MEDICAID REIMBURSEMENT AUDIT MANAGER 23507

4/1/90 A

 

CLASS CONCEPT/FUNCTION

This class is the managerial level in a series of classes for positions responsible for auditing the financial operations, financial condition, and regulatory compliance of institutional health care providers or supervising a mediation of cost settlement claims for statewide institutional health care providers. Positions in this class are responsible for managing and developing audit programs or reimbursements from institutional providers. By emphasizing program integrity, incumbents of the class maintain uniform application of health care auditing or Administrative Processes Act and applicable state and federal laws, regulations and policies relating to institutional reimbursement appeals. The class is distinguished from the Reimbursement Audit Supervisor by its focus on program development and monitoring rather than on daily operational issues.

 

DISTINGUISHING FEATURES OF THE WORK

Complexity of Work: Performs work of unusual difficulty by conducting independent analysis of institutional reimbursement appeal decisions or designing methods for examining and auditing financial records of health care providers. Positions related to appeal proceedings read and review findings of fact, conclusions of law and complex appeal decisions; and research state and federal laws, including case law, regulations and policies. Positions evaluate Medicaid Cost Settlement Agent's reasoning in applying the laws, regulations, policies and cases to the facts; assign appeal cases, track appeal proceedings and mediate initial reimbursement differences between providers and the Department of Medical Assistance Services. Positions related to the auditing of financial records develop and implement health care audit training; make formal presentations and occasionally conduct workshops regarding Medicaid reimbursement to health care institutions. Positions make formal presentations; occasionally conduct workshops regarding Medicaid reimbursement to health care institutions; establish internal program controls to insure the accuracy and uniformity of issues relating to reimbursement, appeals involving extremely large amounts of money; and monitor audit or appeal progress in relation to overall program objectives. Positions in this class may hire certified public accountants on contract to complete ad hoc assignments.

Supervision Given: Provides general direction to Medicaid Reimbursement Audit Supervisors, their subordinate staff or Medicaid Cost Settlement Agents.

Supervision Received: Administrative direction is received from the Medicaid Director of Cost Settlement and Audit. Completed work is judged in terms of accomplishing reimbursement auditing or institutional health care appeal program objectives.

Scope: Responsibility exists for program and management development of major organizational functions related to reimbursement audits or appeals process. Decisions affect financial management, the institutional appeal process and timely reimbursement of nursing homes, hospitals and other institutional providers of health care.
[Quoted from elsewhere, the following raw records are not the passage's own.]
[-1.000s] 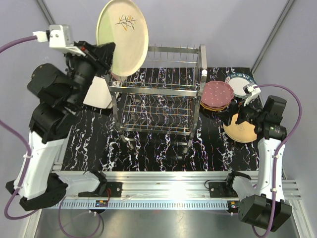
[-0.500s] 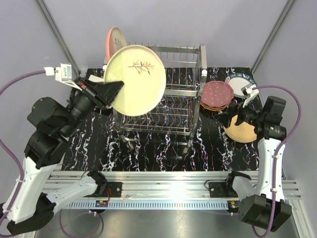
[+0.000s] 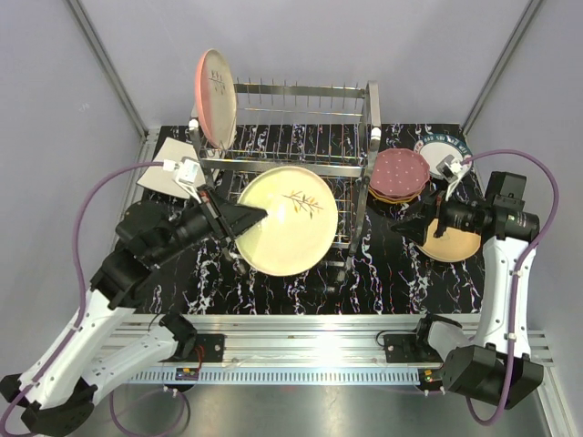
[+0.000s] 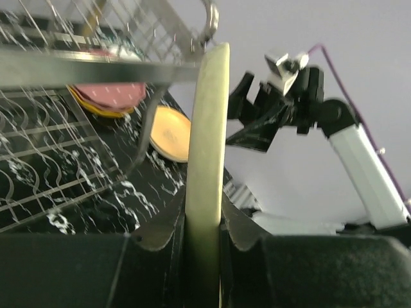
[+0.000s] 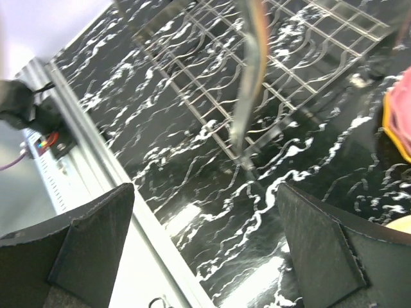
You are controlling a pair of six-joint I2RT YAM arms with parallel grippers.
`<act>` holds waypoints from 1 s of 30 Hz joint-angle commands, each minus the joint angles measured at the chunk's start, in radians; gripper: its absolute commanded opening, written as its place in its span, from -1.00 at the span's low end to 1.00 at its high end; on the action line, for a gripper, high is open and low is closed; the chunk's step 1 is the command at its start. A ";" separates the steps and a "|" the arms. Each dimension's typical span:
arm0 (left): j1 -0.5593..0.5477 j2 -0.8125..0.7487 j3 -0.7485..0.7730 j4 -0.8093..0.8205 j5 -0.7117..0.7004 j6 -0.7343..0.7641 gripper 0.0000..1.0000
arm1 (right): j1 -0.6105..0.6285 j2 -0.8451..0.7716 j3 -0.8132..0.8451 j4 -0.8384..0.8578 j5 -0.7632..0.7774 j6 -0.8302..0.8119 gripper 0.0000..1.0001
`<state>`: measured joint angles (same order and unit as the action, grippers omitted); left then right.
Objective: Unload the plates from the dish rack
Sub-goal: Pass the plate from the left arm to the right
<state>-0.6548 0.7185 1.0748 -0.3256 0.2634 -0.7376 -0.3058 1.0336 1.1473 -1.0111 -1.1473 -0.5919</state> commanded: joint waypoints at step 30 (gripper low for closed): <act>-0.098 0.240 -0.383 0.928 0.181 -0.229 -1.00 | 0.226 0.054 -0.233 0.416 -0.285 0.559 0.99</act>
<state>-0.7391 0.9478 0.6758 0.3363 0.4671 -0.9203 -0.1032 1.1137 0.9417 -0.7715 -1.3972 -0.1818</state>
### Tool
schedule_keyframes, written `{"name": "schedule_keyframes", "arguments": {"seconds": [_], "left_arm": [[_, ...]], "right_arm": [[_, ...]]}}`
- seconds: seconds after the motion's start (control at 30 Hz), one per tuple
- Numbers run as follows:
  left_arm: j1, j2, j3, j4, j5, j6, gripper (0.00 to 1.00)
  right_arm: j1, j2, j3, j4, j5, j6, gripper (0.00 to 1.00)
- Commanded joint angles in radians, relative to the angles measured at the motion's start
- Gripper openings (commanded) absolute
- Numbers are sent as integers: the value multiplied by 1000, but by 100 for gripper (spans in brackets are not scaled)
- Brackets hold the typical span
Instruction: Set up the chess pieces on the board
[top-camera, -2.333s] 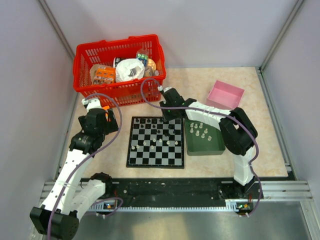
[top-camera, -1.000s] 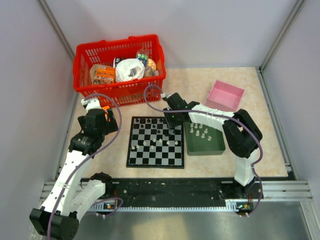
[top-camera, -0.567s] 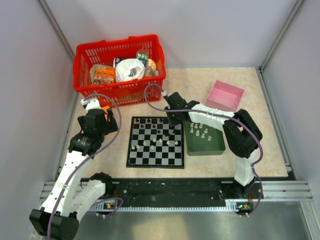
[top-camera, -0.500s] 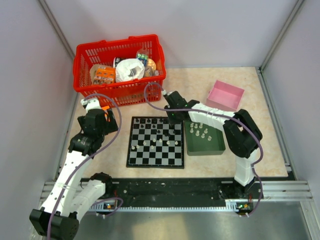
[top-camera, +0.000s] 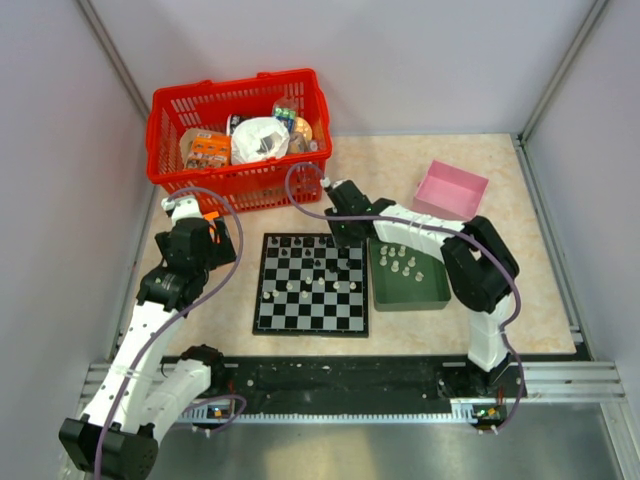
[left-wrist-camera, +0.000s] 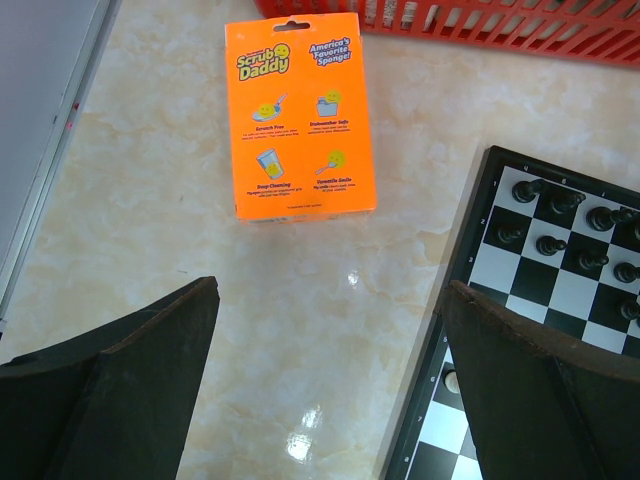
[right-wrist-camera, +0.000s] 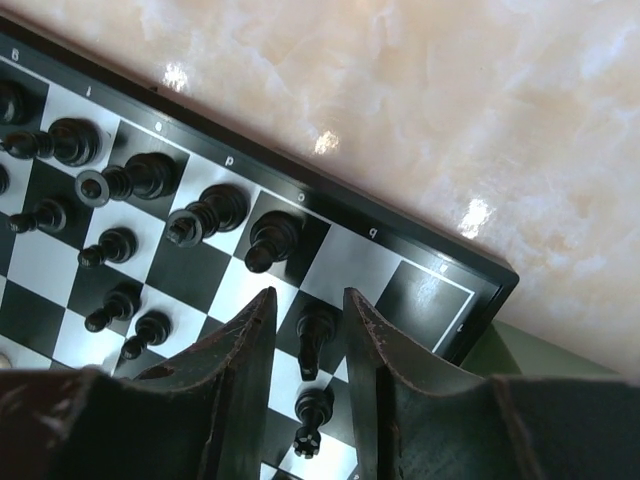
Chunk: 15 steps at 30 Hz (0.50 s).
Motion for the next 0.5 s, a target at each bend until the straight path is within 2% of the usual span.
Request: {"name": "schedule_keyframes", "arguments": {"seconds": [0.0,0.23,0.47], "left_arm": [[-3,-20,15,22,-17,10,99],[-3,-18,13,22,-14,10,99],[-3,-21,13,20,-15,8,99]], "right_arm": [[4,-71,-34,42,-40,0,34],[4,-85,-70,33,-45,5,33],[4,-74,-65,34,-15,5,22]]}}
Impact of Actions: Decisions affect the uniform application of statewide financing for the medically indigent to receive institutional health care or timely appeal decisions concerning institutional health care providers. Effective management of program results in positive relations between health care organizations, Medicaid program and patients, and ensures the proper use of financial resources.

Personal Contacts: Frequent internal and external contact with Health Care Financial Administration (HFCA) officials, health care association officials, health care provider representatives such as attorneys and certified public accountants, institutional providers and with the Attorney General's office regarding programmatic audit issues, appeal processes, reimbursement and payment and the provision of assistance on the reimbursement appeal process.

 

KNOWLEDGE, SKILLS AND ABILITIES

Knowledge: Comprehensive knowledge of federal and state laws and regulations affecting institutional health care financing or appeals; of principles and technical methods of professional auditing or finance, accounting and applied research; and reimbursement accounting and financial analysis of health care institutions and chain organizations. Considerable knowledge of Health Care Financial Administration (HCFA) policies and practices in financing institutional health care, Administrative Process Act, applicable state and federal laws, regulations and policies relating to institutional reimbursement and appeals; of institutional health care, and of institutional health care provider accounting practices.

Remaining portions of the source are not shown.